Seward swimming in fish
Halibut fishing continues to improve in the Gulf of Alaska out of Seward, according to the Alaska Department of Fish and Game. The department reports larger fish are also being taken.
Seward is a good one-stop shop for salmon anglers. King salmon are still being caught at the outlet of the Seward Lagoon, where anglers were hauling in snagged kings at a regular clip over the holiday. Fish and Game also reports silver salmon are being caught in Pony Cove and sockeyes can still be found at the mouth of Resurrection River.
Last chance for Mat-Su kings
King salmon fishing on all Mat-Su area streams except Eklutna Tailrace closes Monday. Fishing at the Deshka River remains fair, while anglers on the Little Susitna report decent fishing. A few silver salmon have also started to trickle in.
Anglers might also want to check out Jim Creek and Cottonwood Creek, which have reportedly begun to see sockeye salmon.
Lower Kenai Peninsula picking up
Halibut fishing out of Homer is getting better each week, the department reports, as fish continue to move closer to port.
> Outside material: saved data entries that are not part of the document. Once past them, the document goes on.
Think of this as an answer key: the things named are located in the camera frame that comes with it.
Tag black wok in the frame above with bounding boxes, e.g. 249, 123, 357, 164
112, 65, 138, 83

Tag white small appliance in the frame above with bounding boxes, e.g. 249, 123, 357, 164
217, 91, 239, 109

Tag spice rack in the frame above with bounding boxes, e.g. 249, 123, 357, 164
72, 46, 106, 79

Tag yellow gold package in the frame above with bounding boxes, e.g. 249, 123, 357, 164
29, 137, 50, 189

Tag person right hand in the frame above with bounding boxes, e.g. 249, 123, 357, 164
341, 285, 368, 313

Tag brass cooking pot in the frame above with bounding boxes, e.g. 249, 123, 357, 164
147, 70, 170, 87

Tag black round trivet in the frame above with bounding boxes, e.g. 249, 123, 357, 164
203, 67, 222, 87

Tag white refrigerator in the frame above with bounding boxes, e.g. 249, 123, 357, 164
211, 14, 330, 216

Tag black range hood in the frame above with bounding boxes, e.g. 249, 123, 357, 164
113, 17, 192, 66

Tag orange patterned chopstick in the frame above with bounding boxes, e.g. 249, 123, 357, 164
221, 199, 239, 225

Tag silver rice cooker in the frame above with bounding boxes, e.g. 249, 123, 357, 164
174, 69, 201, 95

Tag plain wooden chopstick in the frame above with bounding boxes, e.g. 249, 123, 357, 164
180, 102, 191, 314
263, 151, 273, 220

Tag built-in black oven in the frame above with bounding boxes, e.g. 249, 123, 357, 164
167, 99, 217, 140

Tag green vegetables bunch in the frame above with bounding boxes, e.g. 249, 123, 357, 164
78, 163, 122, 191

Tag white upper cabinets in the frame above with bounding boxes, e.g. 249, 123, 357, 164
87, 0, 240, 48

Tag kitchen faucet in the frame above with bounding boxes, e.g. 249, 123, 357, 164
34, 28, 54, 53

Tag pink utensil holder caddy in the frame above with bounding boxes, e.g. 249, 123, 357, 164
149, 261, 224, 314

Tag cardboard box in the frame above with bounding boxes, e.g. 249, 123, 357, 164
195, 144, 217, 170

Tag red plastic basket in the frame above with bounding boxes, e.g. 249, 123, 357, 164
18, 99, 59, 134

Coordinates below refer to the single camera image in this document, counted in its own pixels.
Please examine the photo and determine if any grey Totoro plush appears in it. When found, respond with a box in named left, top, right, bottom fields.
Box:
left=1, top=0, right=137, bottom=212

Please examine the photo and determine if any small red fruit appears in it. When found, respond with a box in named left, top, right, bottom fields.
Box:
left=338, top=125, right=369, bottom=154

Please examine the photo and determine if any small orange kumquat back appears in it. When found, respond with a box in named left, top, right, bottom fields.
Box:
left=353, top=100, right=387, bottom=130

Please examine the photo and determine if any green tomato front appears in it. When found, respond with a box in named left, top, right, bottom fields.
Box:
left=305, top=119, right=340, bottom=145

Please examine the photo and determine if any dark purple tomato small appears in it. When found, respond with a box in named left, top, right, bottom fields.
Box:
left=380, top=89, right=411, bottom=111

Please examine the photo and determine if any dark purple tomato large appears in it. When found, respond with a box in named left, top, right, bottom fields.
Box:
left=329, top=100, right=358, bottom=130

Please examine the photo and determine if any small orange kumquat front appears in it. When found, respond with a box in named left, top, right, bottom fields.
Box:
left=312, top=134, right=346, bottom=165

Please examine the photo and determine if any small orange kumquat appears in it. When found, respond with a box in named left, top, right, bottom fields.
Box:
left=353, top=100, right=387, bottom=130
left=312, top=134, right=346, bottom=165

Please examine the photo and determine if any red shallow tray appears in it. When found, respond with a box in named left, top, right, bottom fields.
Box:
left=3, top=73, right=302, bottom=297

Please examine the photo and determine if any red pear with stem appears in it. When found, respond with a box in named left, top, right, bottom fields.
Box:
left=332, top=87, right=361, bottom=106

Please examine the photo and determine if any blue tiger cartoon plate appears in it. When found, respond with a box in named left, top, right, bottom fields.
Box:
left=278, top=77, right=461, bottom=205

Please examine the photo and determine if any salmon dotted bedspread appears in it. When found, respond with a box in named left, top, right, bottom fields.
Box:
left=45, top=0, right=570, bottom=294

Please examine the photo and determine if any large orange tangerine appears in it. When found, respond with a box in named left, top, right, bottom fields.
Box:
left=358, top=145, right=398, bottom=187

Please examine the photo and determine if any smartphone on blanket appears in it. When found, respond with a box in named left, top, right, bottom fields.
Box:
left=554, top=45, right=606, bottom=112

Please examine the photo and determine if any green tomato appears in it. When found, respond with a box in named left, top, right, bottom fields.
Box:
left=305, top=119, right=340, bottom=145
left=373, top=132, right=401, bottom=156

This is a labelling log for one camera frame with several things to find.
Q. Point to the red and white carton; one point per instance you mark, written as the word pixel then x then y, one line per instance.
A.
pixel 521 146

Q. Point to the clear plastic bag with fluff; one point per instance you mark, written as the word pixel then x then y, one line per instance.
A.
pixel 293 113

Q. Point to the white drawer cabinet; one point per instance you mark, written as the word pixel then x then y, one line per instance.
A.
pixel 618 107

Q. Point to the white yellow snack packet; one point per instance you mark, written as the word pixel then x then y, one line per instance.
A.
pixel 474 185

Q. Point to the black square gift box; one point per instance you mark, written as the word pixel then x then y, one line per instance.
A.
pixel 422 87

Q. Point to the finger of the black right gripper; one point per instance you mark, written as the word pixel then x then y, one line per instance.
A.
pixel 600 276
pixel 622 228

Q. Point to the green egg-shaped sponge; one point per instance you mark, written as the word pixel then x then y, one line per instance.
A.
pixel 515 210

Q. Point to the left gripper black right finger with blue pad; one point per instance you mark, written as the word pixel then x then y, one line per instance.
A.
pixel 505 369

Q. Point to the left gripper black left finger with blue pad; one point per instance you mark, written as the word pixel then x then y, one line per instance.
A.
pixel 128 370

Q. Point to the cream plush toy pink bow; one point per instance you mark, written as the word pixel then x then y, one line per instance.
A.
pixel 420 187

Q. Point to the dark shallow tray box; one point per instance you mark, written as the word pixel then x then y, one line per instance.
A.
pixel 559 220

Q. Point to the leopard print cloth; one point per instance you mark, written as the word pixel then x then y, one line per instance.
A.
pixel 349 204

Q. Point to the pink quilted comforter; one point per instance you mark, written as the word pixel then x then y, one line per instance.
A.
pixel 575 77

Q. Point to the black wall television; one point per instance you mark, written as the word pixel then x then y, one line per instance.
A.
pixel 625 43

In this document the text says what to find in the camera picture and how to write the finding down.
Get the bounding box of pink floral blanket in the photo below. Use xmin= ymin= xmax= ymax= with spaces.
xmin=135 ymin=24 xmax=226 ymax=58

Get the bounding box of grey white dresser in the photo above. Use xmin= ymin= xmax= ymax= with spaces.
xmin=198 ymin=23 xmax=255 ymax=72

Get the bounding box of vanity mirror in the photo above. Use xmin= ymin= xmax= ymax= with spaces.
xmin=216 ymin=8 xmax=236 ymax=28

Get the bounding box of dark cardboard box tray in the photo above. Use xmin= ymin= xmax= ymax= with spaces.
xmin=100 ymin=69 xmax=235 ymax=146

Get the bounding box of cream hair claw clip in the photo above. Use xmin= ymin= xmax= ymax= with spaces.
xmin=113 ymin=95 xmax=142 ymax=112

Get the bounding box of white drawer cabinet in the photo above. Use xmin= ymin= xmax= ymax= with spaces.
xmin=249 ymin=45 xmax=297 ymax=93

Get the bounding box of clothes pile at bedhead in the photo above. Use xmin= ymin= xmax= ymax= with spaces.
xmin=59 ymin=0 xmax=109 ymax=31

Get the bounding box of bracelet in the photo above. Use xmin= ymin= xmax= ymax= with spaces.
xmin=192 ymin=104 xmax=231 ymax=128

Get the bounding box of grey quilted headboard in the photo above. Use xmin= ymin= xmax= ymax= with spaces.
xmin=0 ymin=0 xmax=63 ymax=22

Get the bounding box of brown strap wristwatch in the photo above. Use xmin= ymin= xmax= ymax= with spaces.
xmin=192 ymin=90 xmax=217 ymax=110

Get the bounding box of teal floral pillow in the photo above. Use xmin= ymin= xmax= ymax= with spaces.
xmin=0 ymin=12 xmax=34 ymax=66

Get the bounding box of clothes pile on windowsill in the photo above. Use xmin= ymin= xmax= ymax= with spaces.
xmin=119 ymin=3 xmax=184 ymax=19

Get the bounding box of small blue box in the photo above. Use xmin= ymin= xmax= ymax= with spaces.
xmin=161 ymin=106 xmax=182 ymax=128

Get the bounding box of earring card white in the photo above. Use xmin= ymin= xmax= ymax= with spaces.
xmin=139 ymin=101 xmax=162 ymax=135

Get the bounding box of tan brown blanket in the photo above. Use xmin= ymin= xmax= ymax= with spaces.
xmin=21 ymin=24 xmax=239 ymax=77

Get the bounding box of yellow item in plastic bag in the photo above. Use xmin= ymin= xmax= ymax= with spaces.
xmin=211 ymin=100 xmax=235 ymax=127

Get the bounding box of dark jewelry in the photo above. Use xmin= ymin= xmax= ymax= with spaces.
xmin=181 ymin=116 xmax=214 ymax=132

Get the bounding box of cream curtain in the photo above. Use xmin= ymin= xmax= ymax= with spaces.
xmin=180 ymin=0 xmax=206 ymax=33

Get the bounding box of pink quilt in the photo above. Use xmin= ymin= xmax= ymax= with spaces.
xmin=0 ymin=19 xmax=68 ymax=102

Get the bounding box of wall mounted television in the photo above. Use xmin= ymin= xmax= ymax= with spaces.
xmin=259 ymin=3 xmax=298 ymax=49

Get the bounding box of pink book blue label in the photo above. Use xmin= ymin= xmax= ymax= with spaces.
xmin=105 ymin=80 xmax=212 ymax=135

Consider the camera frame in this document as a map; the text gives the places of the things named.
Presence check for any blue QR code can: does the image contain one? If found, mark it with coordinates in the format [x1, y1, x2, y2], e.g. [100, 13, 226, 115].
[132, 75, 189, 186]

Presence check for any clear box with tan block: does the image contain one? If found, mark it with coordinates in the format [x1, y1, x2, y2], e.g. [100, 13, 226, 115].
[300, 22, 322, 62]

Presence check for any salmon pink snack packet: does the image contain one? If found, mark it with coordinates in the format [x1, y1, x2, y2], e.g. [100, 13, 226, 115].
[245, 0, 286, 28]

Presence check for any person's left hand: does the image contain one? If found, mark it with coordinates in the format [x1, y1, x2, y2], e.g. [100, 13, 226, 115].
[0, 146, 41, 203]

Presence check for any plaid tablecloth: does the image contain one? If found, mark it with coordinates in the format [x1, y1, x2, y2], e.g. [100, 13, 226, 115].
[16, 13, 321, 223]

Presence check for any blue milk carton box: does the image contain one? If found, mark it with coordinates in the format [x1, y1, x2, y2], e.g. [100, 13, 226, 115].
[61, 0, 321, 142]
The current leader in the Homer Chamber's Jackpot Halibut Derby is a 199.8-pounder caught June 21 by Minnesota's Jason Solberg while fishing aboard the Misty captained by Shane Blakely.
Trolling for kings is also reportedly fair on the southern Kenai Peninsula, with Fish and Game reporting good fishing around Seldovia and outer Kachemak Bay and improving further north around Ninilchik.
Campbell Creek and Bird Creek in the Anchorage area will open to sport fishing on July 14. Until then, anglers can try Ship Creek for kings. The downtown fishery closes to king fishing on July 13.
Lake anglers should also note that Symphony Lake, at the end of the South Fork Eagle River trail, is open for grayling fishing.